● **Source records**:
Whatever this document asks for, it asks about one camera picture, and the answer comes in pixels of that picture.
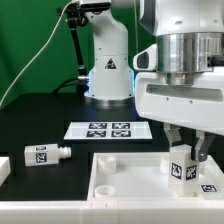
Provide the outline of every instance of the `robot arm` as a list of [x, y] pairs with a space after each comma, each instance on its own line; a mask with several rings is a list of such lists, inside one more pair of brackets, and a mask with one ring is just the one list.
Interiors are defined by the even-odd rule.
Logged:
[[139, 0], [74, 0], [72, 2], [75, 7], [71, 6], [71, 10], [78, 11], [77, 15], [70, 13], [72, 16], [77, 16], [76, 23], [80, 26], [85, 25], [85, 17], [87, 17], [93, 27], [95, 65], [87, 77], [89, 91], [85, 93], [86, 101], [102, 106], [132, 103], [134, 73], [128, 65], [128, 31], [122, 23], [113, 18], [110, 7], [133, 7], [139, 3]]

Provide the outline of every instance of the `white plastic tray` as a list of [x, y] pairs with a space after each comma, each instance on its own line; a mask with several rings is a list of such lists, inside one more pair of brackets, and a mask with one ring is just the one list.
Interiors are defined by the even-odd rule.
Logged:
[[[101, 174], [99, 158], [116, 158], [116, 172]], [[161, 157], [168, 153], [101, 153], [95, 154], [92, 164], [88, 200], [220, 200], [224, 199], [224, 175], [212, 157], [200, 164], [198, 190], [194, 196], [179, 197], [168, 188], [168, 174], [160, 171]], [[111, 186], [116, 194], [97, 195], [96, 188]]]

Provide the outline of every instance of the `metal cylinder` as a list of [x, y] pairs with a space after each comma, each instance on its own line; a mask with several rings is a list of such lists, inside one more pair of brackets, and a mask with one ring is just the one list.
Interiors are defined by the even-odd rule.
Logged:
[[158, 72], [211, 71], [209, 57], [223, 55], [222, 33], [188, 33], [157, 37]]

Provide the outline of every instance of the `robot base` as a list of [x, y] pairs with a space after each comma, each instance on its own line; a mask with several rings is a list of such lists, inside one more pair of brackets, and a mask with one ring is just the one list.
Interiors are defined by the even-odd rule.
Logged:
[[112, 108], [112, 107], [123, 107], [130, 104], [134, 104], [135, 98], [134, 96], [131, 96], [129, 98], [122, 99], [122, 100], [103, 100], [103, 99], [96, 99], [96, 98], [85, 95], [85, 102], [102, 107], [102, 108]]

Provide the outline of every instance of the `black cable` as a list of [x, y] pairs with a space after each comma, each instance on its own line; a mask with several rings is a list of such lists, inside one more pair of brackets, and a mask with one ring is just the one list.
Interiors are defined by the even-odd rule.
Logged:
[[85, 87], [88, 87], [86, 84], [72, 83], [72, 84], [67, 84], [67, 85], [63, 85], [63, 86], [58, 86], [52, 93], [57, 94], [60, 89], [66, 88], [66, 87], [69, 87], [69, 86], [85, 86]]
[[70, 78], [70, 79], [67, 79], [67, 80], [65, 80], [63, 83], [61, 83], [59, 86], [64, 86], [64, 85], [66, 85], [67, 83], [69, 83], [69, 82], [73, 82], [73, 81], [78, 81], [78, 79], [77, 78]]

● **Work request**:
Would you copy every entry exactly as it stands, leaving out the pictures?

● **Task solution**:
Whatever this document asks for, it asks about one camera picture, and the answer comes in pixels of that picture.
Provide the outline of every instance of the `robot arm` as a list of [x, y] pairs with a space after each comma, each instance on its own line; a mask with several rings is a list of such lists, inside one more pair of brackets, and a mask with one ring is just the one list.
Interiors are defined by the even-odd rule.
Logged:
[[139, 0], [74, 0], [72, 2], [75, 7], [71, 6], [71, 10], [78, 11], [77, 15], [70, 13], [72, 16], [77, 16], [76, 23], [80, 26], [85, 25], [85, 17], [87, 17], [93, 27], [95, 65], [87, 77], [89, 91], [85, 93], [86, 101], [102, 106], [132, 103], [134, 73], [128, 65], [128, 31], [122, 23], [113, 18], [110, 7], [133, 7], [139, 3]]

Provide the outline of every instance of the `white plastic tray` as a list of [x, y] pairs with a space after each comma, each instance on its own line; a mask with several rings is a list of such lists, inside one more pair of brackets, and a mask with one ring is just the one list.
Interiors are defined by the even-odd rule.
Logged:
[[[101, 174], [99, 158], [116, 158], [116, 172]], [[161, 157], [168, 153], [101, 153], [95, 154], [92, 164], [88, 200], [220, 200], [224, 199], [224, 175], [212, 157], [200, 164], [198, 190], [194, 196], [179, 197], [168, 188], [168, 174], [160, 171]], [[111, 186], [116, 194], [97, 195], [96, 188]]]

Provide the outline of every instance of the `metal cylinder` as a list of [x, y] pairs with a space after each comma, each instance on its own line; a mask with several rings is a list of such lists, inside one more pair of brackets, and a mask with one ring is just the one list.
Interiors are defined by the even-odd rule.
Logged:
[[158, 72], [211, 71], [209, 57], [223, 55], [222, 33], [188, 33], [157, 37]]

Provide the outline of every instance of the `robot base` as a list of [x, y] pairs with a space after each comma, each instance on its own line; a mask with several rings is a list of such lists, inside one more pair of brackets, and a mask with one ring is just the one list.
Interiors are defined by the even-odd rule.
Logged:
[[112, 108], [112, 107], [123, 107], [130, 104], [134, 104], [135, 98], [134, 96], [131, 96], [129, 98], [122, 99], [122, 100], [103, 100], [103, 99], [96, 99], [96, 98], [85, 95], [85, 102], [102, 107], [102, 108]]

Provide the outline of every instance of the `black cable` as a list of [x, y] pairs with a space after each comma, each instance on its own line; a mask with several rings is a list of such lists, inside one more pair of brackets, and a mask with one ring is just the one list.
Interiors are defined by the even-odd rule.
Logged:
[[85, 87], [88, 87], [86, 84], [72, 83], [72, 84], [67, 84], [67, 85], [63, 85], [63, 86], [58, 86], [52, 93], [57, 94], [60, 89], [66, 88], [66, 87], [69, 87], [69, 86], [85, 86]]
[[70, 78], [70, 79], [67, 79], [67, 80], [65, 80], [63, 83], [61, 83], [59, 86], [64, 86], [64, 85], [66, 85], [67, 83], [69, 83], [69, 82], [73, 82], [73, 81], [78, 81], [78, 79], [77, 78]]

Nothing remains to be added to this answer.